Bu konunun uzatılmadan çözülmesinde yarar var diyorum.
Cumhur İttifakı sürecek mi?
AK Parti sözcüsü Ömer Çelik’in “Her yerde adaylarımızı gösteririz!” mealindeki sözlerine MHP’den Semih Yalçın’ın verdiği cevap Cumhur İttifakının yerel seçimlere nasıl taşınacağı meselesini bir kez daha gündemimize sokmuş oldu.
MHP Genel Başkan Yardımcısı Yalçın’ın, Parti sözcümüz Çelik’in sözlerine atıfta bulunarak “Yerel seçimlerle ilgili ittifak görüşmelerinin sağlıklı zeminde ilerlemeyeceği anlaşılmaktadır” demesi konunun her an bir “mesele”ye dönüşme eğiliminde olduğunu göstermektedir.
Her iki parti liderinin prensipte olur verdiği bir konunun kamuoyu karşısında bu şekilde tartışılması ittifakın ruhuna aykırıdır. O yüzden liderler düzeyinde bu konunun bir an önce “mesele”ye dönüşmeden halledilmesi şarttır.

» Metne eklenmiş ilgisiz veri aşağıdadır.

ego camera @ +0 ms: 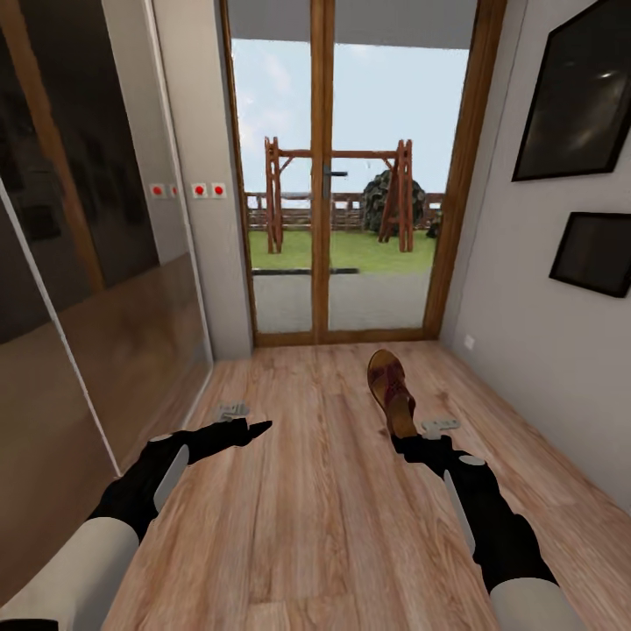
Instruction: Pick up the two gym shoes and the two sandals from the corridor floor and place them onto the hallstand (shoe rack) in the corridor, making sure they are on the rack and not on the floor. Arrange them so the two gym shoes are next to each other and the two sandals are next to each other.
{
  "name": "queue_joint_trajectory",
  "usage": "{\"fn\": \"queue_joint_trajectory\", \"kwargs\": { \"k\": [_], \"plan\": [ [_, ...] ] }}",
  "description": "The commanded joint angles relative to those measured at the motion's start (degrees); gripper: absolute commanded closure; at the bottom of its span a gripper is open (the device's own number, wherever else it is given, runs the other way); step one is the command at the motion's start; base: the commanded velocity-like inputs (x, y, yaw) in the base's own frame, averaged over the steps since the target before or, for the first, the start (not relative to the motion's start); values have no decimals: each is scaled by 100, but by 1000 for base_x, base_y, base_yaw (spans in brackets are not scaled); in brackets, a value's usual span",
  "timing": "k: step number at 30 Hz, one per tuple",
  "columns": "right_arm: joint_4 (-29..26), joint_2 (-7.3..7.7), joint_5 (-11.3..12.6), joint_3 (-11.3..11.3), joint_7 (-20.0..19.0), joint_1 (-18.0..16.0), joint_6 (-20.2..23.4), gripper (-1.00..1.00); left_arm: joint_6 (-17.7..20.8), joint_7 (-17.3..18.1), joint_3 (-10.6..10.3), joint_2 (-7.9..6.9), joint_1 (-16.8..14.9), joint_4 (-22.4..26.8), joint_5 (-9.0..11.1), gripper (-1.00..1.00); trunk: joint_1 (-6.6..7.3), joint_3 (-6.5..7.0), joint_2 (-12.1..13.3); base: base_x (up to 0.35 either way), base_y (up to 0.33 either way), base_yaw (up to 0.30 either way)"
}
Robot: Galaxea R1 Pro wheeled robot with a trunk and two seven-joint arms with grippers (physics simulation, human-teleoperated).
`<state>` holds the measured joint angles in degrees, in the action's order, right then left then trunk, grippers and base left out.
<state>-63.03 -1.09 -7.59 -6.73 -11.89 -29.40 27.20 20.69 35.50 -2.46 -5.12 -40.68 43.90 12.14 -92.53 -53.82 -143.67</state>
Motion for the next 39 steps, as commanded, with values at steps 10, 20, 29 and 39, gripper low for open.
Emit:
{"fn": "queue_joint_trajectory", "kwargs": {
  "k": [10, 20, 29, 39],
  "plan": [
    [-9, -11, -36, -21, -41, -5, 31, 100, 49, -8, -17, -3, -2, 5, 60, -100, -2, -6, -2, 338, 53, -273],
    [-12, -6, -33, -22, -41, -4, 31, 100, 49, -8, -17, -4, -2, 6, 60, -100, -2, -6, -2, 263, 2, -300],
    [-16, -6, -33, -26, -41, -5, 31, 100, 49, -8, -17, -6, -2, 5, 60, -100, -2, -6, -2, 96, 0, -300],
    [-16, -6, -32, -25, -41, -4, 31, 100, 49, -7, -17, -6, -2, 5, 60, -100, -2, -6, -2, 7, 0, -300]
  ]
}}
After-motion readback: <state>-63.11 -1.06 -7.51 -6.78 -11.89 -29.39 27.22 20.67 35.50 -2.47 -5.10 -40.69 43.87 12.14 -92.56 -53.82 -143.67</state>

Sadece yerel seçimler değil, MHP’nin adeta “olmazsa olmaz” önemde addettiği “af” konusu da ittifakın yumuşak karnını oluşturuyor.
Sayın Yalçın’ın Parti sözcümüze cevap verirkenki üslubu bu kırılganlığın bir delilidir. Yarın buna başka konular da eklenecektir. O bakımdan önerim: Yeni dönemde ittifak daha önce ilan edilen ilkeler etrafında sürdürülecekse bunun mekanizmalarının oluşturulmasıdır.

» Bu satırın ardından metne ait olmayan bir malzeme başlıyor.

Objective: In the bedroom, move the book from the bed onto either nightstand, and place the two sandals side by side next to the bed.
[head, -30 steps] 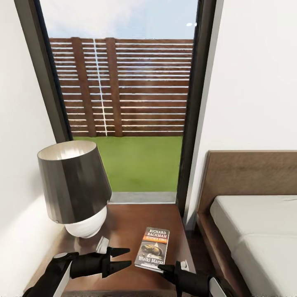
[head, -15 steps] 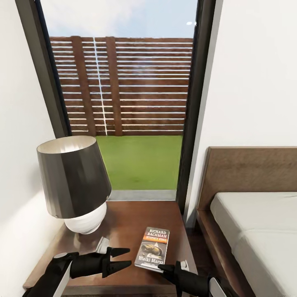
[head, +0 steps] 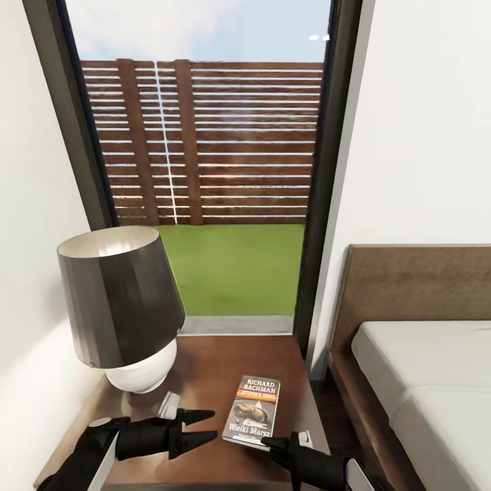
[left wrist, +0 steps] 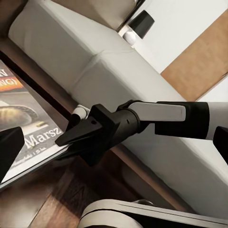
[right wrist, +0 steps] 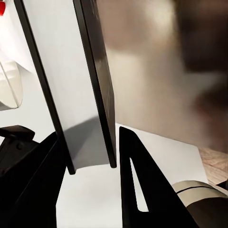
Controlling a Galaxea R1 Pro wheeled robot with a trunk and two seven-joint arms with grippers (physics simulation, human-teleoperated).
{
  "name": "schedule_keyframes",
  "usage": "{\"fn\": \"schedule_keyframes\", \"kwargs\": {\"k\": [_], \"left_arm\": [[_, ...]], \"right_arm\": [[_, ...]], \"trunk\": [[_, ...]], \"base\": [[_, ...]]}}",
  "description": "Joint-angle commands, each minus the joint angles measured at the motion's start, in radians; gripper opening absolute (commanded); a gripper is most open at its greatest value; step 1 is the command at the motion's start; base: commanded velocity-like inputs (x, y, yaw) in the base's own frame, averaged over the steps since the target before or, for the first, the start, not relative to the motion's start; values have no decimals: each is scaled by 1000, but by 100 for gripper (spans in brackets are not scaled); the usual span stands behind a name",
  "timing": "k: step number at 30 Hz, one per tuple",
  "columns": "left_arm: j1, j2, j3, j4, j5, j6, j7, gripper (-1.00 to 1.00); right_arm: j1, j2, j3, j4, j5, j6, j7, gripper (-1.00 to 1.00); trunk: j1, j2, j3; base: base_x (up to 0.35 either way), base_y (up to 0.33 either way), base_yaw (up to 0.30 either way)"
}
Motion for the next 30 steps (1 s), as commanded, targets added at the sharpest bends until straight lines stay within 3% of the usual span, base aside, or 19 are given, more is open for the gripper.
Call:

AK Parti ile MHP’nin iki farklı parti olarak her konuda aynı düşünmediği biliniyor. İttifakın düşünce ve politika bazında her alana taşınması zaten imkansız. Böyle bir durum iki partiden birinin bitmesi sonucunu doğurur.
Pek tabii her ittifakın getirisi kadar götürüsü de var. Partilerin dinamiği farklı olan yerel seçimlerdeki ittifakı hassasiyetle değerlendirmesi gerekir.
Diyeceğim o ki, ittifak yerel seçimler bazında net bir çerçeveye oturtulmazsa, sürecin enfekte olma riski var.